その一方で、過度な共感は精神的な疲労や誤った意思決定の原因となり得る。他者の行動や発言に敏感に反応してしまうと、心身の疲弊を招いてしまう。相手の気分や考えに引きずられると、正確な価値判断が妨げられてしまう。
このように、過度な共感が原因でトラブルに巻き込まれたり、引き起こしたりするのだ。特に「怒り」や「悲しみ」といったネガティブな感情は、瞬く間に人間から理性を奪ってしまう。
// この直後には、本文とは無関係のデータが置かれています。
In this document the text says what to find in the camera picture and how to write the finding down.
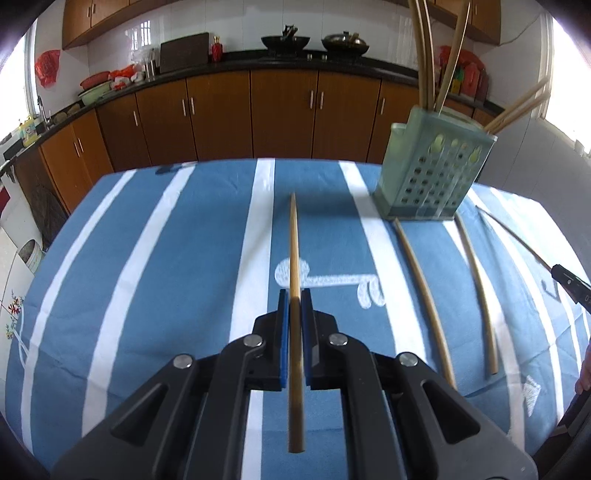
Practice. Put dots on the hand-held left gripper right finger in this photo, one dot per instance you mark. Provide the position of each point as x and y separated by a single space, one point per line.
305 341

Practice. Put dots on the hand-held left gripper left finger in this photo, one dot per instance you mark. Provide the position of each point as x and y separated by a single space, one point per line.
282 341

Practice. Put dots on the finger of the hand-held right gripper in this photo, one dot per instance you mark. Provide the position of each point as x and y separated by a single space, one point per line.
572 288

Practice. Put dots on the green perforated chopstick holder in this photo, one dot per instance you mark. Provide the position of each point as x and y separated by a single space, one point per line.
429 184

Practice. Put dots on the person's right hand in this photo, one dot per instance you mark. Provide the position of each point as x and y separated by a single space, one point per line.
585 374

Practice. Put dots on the blue white striped tablecloth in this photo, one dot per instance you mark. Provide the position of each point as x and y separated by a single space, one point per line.
161 277

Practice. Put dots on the sliding window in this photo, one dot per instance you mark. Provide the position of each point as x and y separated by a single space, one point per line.
570 92

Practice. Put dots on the brown base cabinets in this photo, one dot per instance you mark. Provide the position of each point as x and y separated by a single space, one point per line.
277 115

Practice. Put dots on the round woven mat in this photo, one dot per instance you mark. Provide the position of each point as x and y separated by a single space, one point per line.
46 212

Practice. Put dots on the black kitchen countertop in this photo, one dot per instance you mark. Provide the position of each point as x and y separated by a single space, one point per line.
207 69

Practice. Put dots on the gas stove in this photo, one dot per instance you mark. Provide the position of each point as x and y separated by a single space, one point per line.
314 57

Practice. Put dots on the black wok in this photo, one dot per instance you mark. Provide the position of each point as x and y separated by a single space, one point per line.
284 42

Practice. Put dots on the wok with lid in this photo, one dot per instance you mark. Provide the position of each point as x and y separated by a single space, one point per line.
345 44

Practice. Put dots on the steel canister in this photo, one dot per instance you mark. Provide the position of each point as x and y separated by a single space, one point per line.
151 70

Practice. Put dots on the dark cutting board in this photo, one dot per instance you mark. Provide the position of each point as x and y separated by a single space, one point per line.
184 53

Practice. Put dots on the green basin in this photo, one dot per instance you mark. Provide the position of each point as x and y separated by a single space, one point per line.
94 96

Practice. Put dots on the clear plastic bag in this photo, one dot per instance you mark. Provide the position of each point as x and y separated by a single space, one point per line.
143 55

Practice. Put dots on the red basin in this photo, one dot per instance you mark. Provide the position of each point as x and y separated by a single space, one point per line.
94 79

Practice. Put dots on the yellow dish soap bottle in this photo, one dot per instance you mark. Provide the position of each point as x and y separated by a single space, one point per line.
28 131

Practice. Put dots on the kitchen faucet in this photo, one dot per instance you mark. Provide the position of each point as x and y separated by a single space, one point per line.
41 110

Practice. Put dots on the red hanging bag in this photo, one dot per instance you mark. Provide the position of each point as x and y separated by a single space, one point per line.
48 67

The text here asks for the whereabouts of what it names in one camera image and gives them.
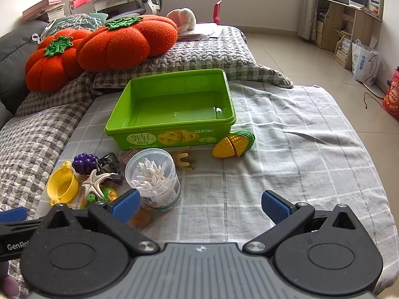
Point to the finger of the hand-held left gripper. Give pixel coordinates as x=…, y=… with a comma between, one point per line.
x=12, y=215

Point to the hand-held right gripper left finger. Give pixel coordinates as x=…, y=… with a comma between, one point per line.
x=126, y=206

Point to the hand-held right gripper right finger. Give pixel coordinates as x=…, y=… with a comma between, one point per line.
x=275, y=207

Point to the amber translucent toy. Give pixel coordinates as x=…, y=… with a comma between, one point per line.
x=140, y=219

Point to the clear cotton swab jar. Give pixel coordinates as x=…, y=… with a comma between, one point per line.
x=156, y=190

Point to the smoky translucent hair claw clip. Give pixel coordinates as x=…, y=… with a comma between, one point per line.
x=109, y=162

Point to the yellow toy pot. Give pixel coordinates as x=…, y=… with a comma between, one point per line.
x=62, y=183

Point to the amber hand-shaped toy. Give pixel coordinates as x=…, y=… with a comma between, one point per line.
x=184, y=162

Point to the green plastic box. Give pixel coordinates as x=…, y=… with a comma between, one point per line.
x=171, y=109

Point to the person's left hand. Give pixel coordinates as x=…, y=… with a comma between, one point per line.
x=8, y=288

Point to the small green yellow toy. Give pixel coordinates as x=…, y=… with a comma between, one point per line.
x=109, y=194

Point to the cream starfish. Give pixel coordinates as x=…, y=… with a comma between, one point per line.
x=93, y=183

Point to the light checked sheet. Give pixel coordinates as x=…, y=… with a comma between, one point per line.
x=280, y=162

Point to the pink card box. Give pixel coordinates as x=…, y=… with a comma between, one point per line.
x=127, y=155

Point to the purple toy grapes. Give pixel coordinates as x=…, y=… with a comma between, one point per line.
x=84, y=162

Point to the yellow toy corn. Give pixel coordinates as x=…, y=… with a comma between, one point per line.
x=232, y=144

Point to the small orange pumpkin cushion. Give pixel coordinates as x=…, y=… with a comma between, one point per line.
x=46, y=68

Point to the red gift bag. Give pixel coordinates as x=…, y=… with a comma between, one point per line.
x=392, y=96

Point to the grey sofa backrest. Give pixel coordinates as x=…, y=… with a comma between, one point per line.
x=12, y=53

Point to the large orange pumpkin cushion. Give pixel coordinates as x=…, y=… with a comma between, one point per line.
x=124, y=43

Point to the grey checkered quilt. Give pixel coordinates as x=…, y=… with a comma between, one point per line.
x=202, y=56

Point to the white paper bag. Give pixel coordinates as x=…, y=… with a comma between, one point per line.
x=364, y=65

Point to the white papers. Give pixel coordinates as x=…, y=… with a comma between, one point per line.
x=205, y=31

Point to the leaf patterned pillow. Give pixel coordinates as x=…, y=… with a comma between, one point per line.
x=84, y=21

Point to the white plush rabbit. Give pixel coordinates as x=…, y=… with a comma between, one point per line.
x=184, y=17

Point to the wooden desk shelf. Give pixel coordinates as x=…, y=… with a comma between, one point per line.
x=333, y=15

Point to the beige curtain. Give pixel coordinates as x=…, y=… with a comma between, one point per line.
x=308, y=6

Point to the white desk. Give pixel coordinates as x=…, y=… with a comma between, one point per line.
x=118, y=0

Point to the stack of books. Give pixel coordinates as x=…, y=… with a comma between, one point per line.
x=43, y=9

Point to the pink basket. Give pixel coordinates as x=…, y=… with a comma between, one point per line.
x=81, y=1

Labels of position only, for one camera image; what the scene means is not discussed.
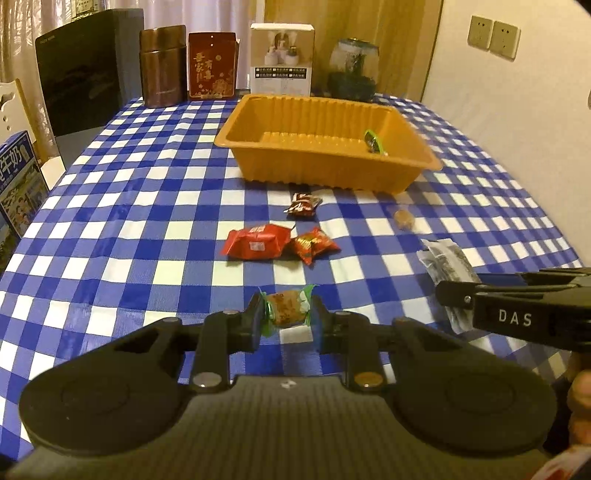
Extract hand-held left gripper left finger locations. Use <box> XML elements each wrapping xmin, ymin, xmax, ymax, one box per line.
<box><xmin>111</xmin><ymin>293</ymin><xmax>266</xmax><ymax>393</ymax></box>

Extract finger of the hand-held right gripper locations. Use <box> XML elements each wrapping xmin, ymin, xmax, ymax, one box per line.
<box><xmin>435</xmin><ymin>279</ymin><xmax>573</xmax><ymax>308</ymax></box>
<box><xmin>478</xmin><ymin>268</ymin><xmax>591</xmax><ymax>288</ymax></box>

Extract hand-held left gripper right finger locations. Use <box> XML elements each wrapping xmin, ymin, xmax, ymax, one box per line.
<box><xmin>310</xmin><ymin>295</ymin><xmax>462</xmax><ymax>393</ymax></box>

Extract grey printed clear packet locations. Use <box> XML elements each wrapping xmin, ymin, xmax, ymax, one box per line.
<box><xmin>417</xmin><ymin>237</ymin><xmax>483</xmax><ymax>335</ymax></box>

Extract green pastry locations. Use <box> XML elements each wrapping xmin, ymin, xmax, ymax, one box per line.
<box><xmin>257</xmin><ymin>284</ymin><xmax>320</xmax><ymax>335</ymax></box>

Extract red gold candy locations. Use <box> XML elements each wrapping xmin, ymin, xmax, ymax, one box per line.
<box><xmin>289</xmin><ymin>226</ymin><xmax>341</xmax><ymax>266</ymax></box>

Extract large red snack packet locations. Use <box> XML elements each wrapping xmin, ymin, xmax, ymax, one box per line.
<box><xmin>222</xmin><ymin>223</ymin><xmax>293</xmax><ymax>261</ymax></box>

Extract small dark red packet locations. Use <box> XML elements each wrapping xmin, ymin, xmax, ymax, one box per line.
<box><xmin>284</xmin><ymin>191</ymin><xmax>323</xmax><ymax>220</ymax></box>

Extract orange plastic tray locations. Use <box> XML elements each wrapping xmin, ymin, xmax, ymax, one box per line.
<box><xmin>215</xmin><ymin>93</ymin><xmax>443</xmax><ymax>195</ymax></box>

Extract silver foil snack packet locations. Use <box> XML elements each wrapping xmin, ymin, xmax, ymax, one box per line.
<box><xmin>363</xmin><ymin>129</ymin><xmax>387</xmax><ymax>157</ymax></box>

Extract person's right hand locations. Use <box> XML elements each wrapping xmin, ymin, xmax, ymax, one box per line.
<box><xmin>566</xmin><ymin>369</ymin><xmax>591</xmax><ymax>446</ymax></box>

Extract blue white checked tablecloth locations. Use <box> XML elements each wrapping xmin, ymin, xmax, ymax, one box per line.
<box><xmin>0</xmin><ymin>92</ymin><xmax>591</xmax><ymax>457</ymax></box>

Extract glass terrarium jar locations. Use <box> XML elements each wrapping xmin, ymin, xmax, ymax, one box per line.
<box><xmin>328</xmin><ymin>37</ymin><xmax>380</xmax><ymax>102</ymax></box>

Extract white product box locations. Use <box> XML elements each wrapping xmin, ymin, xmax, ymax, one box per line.
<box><xmin>249</xmin><ymin>22</ymin><xmax>316</xmax><ymax>97</ymax></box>

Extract red gold printed tin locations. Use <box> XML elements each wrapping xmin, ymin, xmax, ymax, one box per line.
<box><xmin>187</xmin><ymin>31</ymin><xmax>242</xmax><ymax>101</ymax></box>

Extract brown cylindrical canister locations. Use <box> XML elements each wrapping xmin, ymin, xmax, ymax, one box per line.
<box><xmin>139</xmin><ymin>25</ymin><xmax>188</xmax><ymax>109</ymax></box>

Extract blue milk carton box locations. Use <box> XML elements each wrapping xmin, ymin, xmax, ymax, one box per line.
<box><xmin>0</xmin><ymin>131</ymin><xmax>49</xmax><ymax>238</ymax></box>

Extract wooden panel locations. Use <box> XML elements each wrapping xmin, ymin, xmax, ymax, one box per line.
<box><xmin>263</xmin><ymin>0</ymin><xmax>444</xmax><ymax>102</ymax></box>

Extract black cabinet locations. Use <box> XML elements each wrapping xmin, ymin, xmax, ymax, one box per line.
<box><xmin>34</xmin><ymin>8</ymin><xmax>145</xmax><ymax>160</ymax></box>

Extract white wooden chair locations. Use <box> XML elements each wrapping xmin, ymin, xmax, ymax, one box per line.
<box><xmin>0</xmin><ymin>78</ymin><xmax>65</xmax><ymax>190</ymax></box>

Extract sheer pink curtain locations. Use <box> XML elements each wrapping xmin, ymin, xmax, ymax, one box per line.
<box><xmin>0</xmin><ymin>0</ymin><xmax>266</xmax><ymax>88</ymax></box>

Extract white wall sockets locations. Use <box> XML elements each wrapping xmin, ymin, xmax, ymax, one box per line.
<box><xmin>489</xmin><ymin>19</ymin><xmax>522</xmax><ymax>61</ymax></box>

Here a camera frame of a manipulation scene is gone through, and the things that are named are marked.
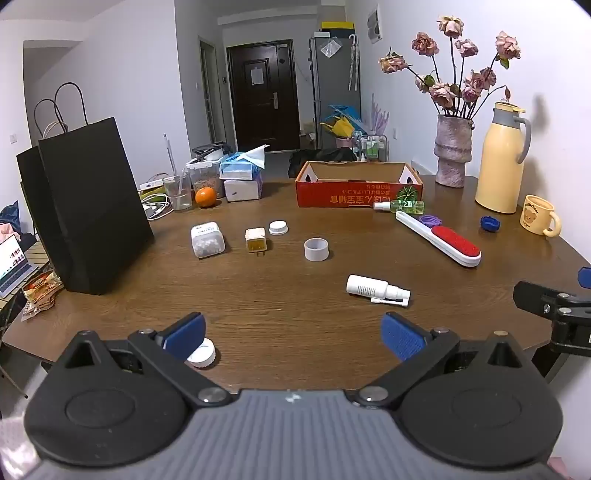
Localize purple wall decoration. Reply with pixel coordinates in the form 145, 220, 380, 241
369, 92, 393, 135

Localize red snack packet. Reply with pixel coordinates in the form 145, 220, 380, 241
21, 270, 64, 322

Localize green spray bottle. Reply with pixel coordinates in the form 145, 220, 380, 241
373, 199, 425, 214

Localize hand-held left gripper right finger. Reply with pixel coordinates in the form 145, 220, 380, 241
355, 311, 537, 409

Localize blue tissue pack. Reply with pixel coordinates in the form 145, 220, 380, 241
219, 144, 269, 181

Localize red cardboard box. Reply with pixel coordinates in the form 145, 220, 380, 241
295, 161, 424, 209

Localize dark wooden door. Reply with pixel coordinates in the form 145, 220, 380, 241
226, 39, 301, 153

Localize grey plastic ring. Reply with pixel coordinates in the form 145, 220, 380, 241
304, 237, 329, 263

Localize clear food container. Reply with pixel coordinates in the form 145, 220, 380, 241
186, 157, 223, 199

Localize grey refrigerator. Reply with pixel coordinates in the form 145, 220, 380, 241
308, 31, 362, 151

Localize white charger with cable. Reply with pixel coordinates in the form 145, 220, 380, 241
140, 194, 174, 220

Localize black bag white handles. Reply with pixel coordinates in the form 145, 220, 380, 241
17, 98, 70, 259

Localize yellow bear print mug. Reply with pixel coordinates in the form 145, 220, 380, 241
519, 195, 563, 238

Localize blue yellow bag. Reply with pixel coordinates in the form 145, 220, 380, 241
320, 105, 366, 140

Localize wall poster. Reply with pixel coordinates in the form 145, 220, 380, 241
367, 6, 384, 45

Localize clear glass cup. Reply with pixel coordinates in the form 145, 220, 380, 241
163, 174, 194, 212

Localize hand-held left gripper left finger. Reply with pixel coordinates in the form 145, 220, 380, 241
55, 312, 233, 409

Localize white plug adapter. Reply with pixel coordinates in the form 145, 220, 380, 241
245, 227, 271, 257

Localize grey side door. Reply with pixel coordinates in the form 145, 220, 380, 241
199, 37, 227, 145

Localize black floor bag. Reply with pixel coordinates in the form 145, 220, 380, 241
288, 148, 359, 179

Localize red white lint brush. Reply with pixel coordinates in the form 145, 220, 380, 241
396, 210, 482, 267

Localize yellow thermos jug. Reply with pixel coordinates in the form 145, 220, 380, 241
475, 102, 532, 215

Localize open laptop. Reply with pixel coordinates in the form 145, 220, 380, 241
0, 233, 40, 299

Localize dried pink rose bouquet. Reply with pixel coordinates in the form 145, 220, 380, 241
379, 15, 522, 119

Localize clear cotton swab box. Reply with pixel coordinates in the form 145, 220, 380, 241
191, 222, 226, 260

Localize white plastic stick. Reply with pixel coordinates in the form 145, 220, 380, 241
162, 134, 179, 176

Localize folded umbrella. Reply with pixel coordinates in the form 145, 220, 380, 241
348, 34, 361, 92

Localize metal trolley rack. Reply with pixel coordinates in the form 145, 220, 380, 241
352, 130, 388, 164

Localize mottled ceramic vase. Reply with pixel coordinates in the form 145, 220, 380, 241
434, 114, 475, 188

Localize brown cardboard box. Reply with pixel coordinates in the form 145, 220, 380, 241
299, 120, 320, 151

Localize purple white tissue pack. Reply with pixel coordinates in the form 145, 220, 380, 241
224, 178, 264, 202

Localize white spray bottle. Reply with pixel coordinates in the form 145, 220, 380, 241
346, 274, 411, 308
共感しても、し過ぎない。メンタリティーをニュートラルに保つことが、日常生活における秩序の維持とトラブルの回避には欠かせないのである。こと警察官においては、この能力を身につけずして、職務を遂行することは難しいだろう。そういう意味で本書『テトラド1』ならびに『テトラド2』(以下「本作」)は、警察官として一見「不適格」に映る2人が事件解決の最前線に立つという点で独創性がある。
共感力を持たない存在は悪か
警察への通報に至らず見過ごされた犯罪を秘密裏に調査する、警察庁統計外暗数犯罪調整課。同課警部補の坎手正暉(あなて・まさき)と相棒の静真(シスマ)は、東京・浅草で発生した火事の調査に訪れる。現場は解体予定の雑居ビル。その焼け跡から見つかったのは、奇しくも2年前に焼死したはずの囚人だった。
過剰なまでに他者に共感してしまう能力を持つ静真と、ある事件をきっかけに共感力を喪失してしまった正暉。この2人が互いの欠落を埋め合わせながら捜査を進め、やがて事件の根源である過剰共感存在(テトラド)と対峙する――。
あらすじからも分かるとおり、本作は警察官を主人公に据えた犯罪小説である。しかし、作品に込められたメッセージはきわめて内省的だ。「共感力を持たない存在は悪なのか」「人類に脅威を及ぼす身体機能は強制的に矯正してもよいのか」「先天的な身体機能の障害によって引き起こされた犯罪に、情状酌量の余地はあるか」……等々。
特に事件を惹起した「テトラド」は、周囲のあらゆる感情を増幅し伝播させる、いわば「拡声器」のような存在だ。テトラドが拡散した負の感情によって他者が犯罪や暴動を起こしたとして、その罪の責任はテトラドに帰するべきか……。哲学的な問いが乱発され、つい頭が混乱してしまいそうになるが、こうした「考える」という営為こそが本作の醍醐味である。
つまるところ、本作は犯罪小説であって、推理小説ではない。ユニークな主人公が事件を推理し、トリックや伏線を鮮やかに回収し、真犯人を追い詰める。こうした推理小説の醍醐味を期待して読んだとすれば、肩透かしを食らうこと必至だろう。くどいようだが、本作追究しているのは謎解きのカタルシスではなく、事件の端緒である「共感」について思考を巡らせることである。
冒頭で触れたように、共感力の欠如は争いのきっかけになり得るし、過剰な共感もまたトラブルのもとになる。秩序立った社会を構成するうえで、ヒトはどこまで他者に共感すべきか……。本作にはそんな思考実験的な要素が散りばめられている。